■ EXERCISE
Nothing before the line containing "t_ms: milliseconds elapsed" should appear; please restate that line and every later line word for word through the end of the listing.

■ RAW DATA
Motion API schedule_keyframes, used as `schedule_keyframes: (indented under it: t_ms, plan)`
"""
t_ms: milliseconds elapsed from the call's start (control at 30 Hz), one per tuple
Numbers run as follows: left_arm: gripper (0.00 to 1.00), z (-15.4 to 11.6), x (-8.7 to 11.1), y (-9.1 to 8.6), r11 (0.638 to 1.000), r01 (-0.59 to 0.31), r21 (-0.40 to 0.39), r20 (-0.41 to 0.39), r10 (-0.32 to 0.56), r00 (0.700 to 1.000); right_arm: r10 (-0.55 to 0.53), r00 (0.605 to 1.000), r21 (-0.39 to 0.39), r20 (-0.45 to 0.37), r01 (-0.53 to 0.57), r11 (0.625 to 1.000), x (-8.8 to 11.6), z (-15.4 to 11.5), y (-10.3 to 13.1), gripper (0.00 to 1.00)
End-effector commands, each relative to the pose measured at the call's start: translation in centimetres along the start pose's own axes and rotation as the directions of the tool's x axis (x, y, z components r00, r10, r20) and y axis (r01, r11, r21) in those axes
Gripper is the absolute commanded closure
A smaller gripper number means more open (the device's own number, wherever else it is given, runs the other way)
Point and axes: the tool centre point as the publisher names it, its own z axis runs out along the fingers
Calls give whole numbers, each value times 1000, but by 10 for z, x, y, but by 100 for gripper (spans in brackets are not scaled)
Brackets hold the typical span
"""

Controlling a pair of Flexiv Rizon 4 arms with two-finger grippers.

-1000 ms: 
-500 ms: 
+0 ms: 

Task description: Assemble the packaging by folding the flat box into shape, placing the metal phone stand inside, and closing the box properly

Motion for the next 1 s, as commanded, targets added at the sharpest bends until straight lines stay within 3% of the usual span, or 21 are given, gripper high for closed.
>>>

■ RESULT
t_ms: milliseconds elapsed from the call's start (control at 30 Hz), one per tuple
Numbers run as follows: left_arm: gripper (0.00 to 1.00), z (-15.4 to 11.6), x (-8.7 to 11.1), y (-9.1 to 8.6), r11 (0.638 to 1.000), r01 (-0.59 to 0.31), r21 (-0.40 to 0.39), r20 (-0.41 to 0.39), r10 (-0.32 to 0.56), r00 (0.700 to 1.000); right_arm: r10 (-0.55 to 0.53), r00 (0.605 to 1.000), r21 (-0.39 to 0.39), r20 (-0.45 to 0.37), r01 (-0.53 to 0.57), r11 (0.625 to 1.000), x (-8.8 to 11.6), z (-15.4 to 11.5), y (-10.3 to 13.1), gripper (0.00 to 1.00)
End-effector commands, each relative to the pose measured at the call's start: translation in centimetres along the start pose's own axes and rotation as the directions of the tool's x axis (x, y, z components r00, r10, r20) and y axis (r01, r11, r21) in those axes
Gripper is the absolute commanded closure
A smaller gripper number means more open (the device's own number, wherever else it is given, runs the other way)
Point and axes: the tool centre point as the publisher names it, its own z axis runs out along the fingers
Calls give whole numbers, each value times 1000, but by 10 for z, x, y, but by 100 for gripper (spans in brackets are not scaled)
Brackets hold the typical span
"""

Controlling a pair of Flexiv Rizon 4 arms with two-finger grippers.

-1000 ms: 
-500 ms: 
+0 ms: 

Task description: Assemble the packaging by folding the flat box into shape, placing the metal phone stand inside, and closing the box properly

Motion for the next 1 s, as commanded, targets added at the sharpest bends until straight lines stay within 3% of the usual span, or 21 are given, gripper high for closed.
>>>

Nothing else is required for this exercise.